Baca berita tanpa iklan. Gabung Kompas.com+
Felix Tani
Penulis di Kompasiana

Blogger Kompasiana bernama Felix Tani adalah seorang yang berprofesi sebagai Ilmuwan. Kompasiana sendiri merupakan platform opini yang berdiri sejak tahun 2008. Siapapun bisa membuat dan menayangkan kontennya di Kompasiana.

Joki Akademik: Permasalahan Amoralitas dan Gagalnya Perguruan Tinggi

Kompas.com - 10/03/2023, 08:11 WIB

Konten ini merupakan kerja sama dengan Kompasiana, setiap artikel menjadi tanggung jawab penulis dan tidak mewakili pandangan redaksi Kompas.com

Belum lama ini ramai diperbincangkan masalah perjokian akademik. Nyatanya, aksi perjokian akademik di lingkungan pendidikan ini sudah terlihat sejak akhir tahun 1980-an.

Aksi perjokian ini lahir seiring merebaknya jasa pengetikan merangkap pembuatan skripsi di sekitar kampus.

Cakupan praktik joki ini pun cukup luas, mulai dari S1, S2, bahkan hingga S3. Jasa yang ditawarkan mulai dari penulisan makalah, skripsi, tesis, disertasi, hingga artikel jurnal ilmiah terindeks. Aksi perjokian ini tak hanya melibatkan mahasiswa, melainkan juga dosen.

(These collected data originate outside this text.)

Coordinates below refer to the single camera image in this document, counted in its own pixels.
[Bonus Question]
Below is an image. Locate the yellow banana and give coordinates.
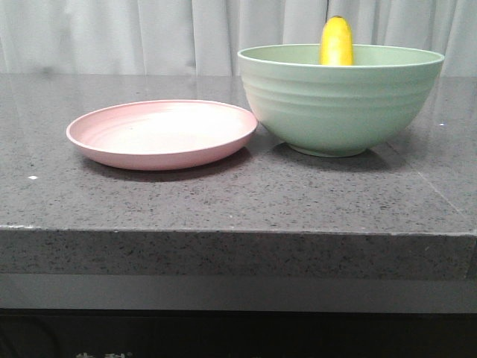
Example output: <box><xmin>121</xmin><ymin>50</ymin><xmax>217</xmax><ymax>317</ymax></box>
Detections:
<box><xmin>319</xmin><ymin>16</ymin><xmax>354</xmax><ymax>66</ymax></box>

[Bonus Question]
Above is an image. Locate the pink plate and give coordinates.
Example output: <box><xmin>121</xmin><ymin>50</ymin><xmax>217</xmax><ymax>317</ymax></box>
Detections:
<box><xmin>66</xmin><ymin>100</ymin><xmax>258</xmax><ymax>171</ymax></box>

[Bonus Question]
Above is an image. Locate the green ribbed bowl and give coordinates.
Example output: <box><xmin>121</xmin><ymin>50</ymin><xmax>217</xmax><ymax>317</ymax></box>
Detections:
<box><xmin>238</xmin><ymin>44</ymin><xmax>444</xmax><ymax>157</ymax></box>

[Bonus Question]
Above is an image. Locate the white curtain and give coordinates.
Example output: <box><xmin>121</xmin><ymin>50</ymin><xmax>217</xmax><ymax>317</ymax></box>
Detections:
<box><xmin>1</xmin><ymin>1</ymin><xmax>476</xmax><ymax>77</ymax></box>

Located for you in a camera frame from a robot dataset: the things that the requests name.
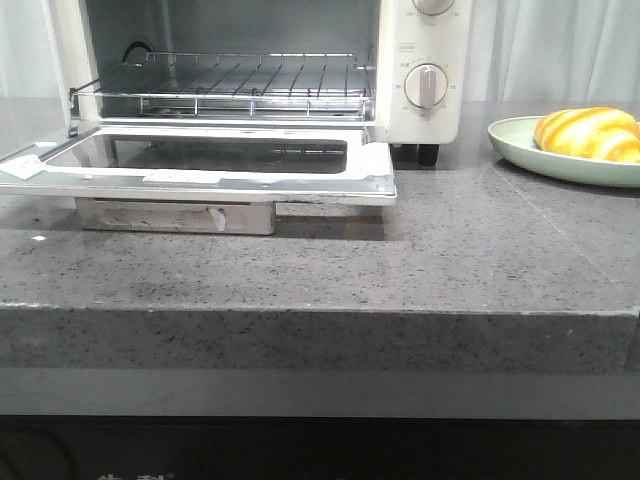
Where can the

Dengan terangkatnya isu perjokian akademik ini ada relevansinya dengan otokritik Mendikbudristek Nadiem Makarim tentang mutu rendah produk Perguruan Tinggi kita.

Dalam suatu acara di UI, Nadiem mengatakan, “Saat ini, Indonesia sedang memasuki era di mana gelar tidak menjamin kompetensi. Kita memasuki era di mana kelulusan tidak menjamin kesiapan berkarya, akreditasi tidak menjamin mutu, kita memasuki era di mana masuk kelas tidak menjamin belajar.”

Atau dalam satu kalimat yang lebih lugas, kalimat Nadiem tersebut juga bisa dikatakan begini, kompetensi dan kesiapan kerja lulusan Perguruan Tinggi rendah karena mereka menjalani proses belajar-mengajar bermutu rendah.

Praktik perjokian akademik selama proses perkuliahan, mulai dari penulisan tugas makalah, artikel jurnal, sampai tugas akhir (skripsi, tesis, disertasi) adalah salah satu indikator mutu rendah itu.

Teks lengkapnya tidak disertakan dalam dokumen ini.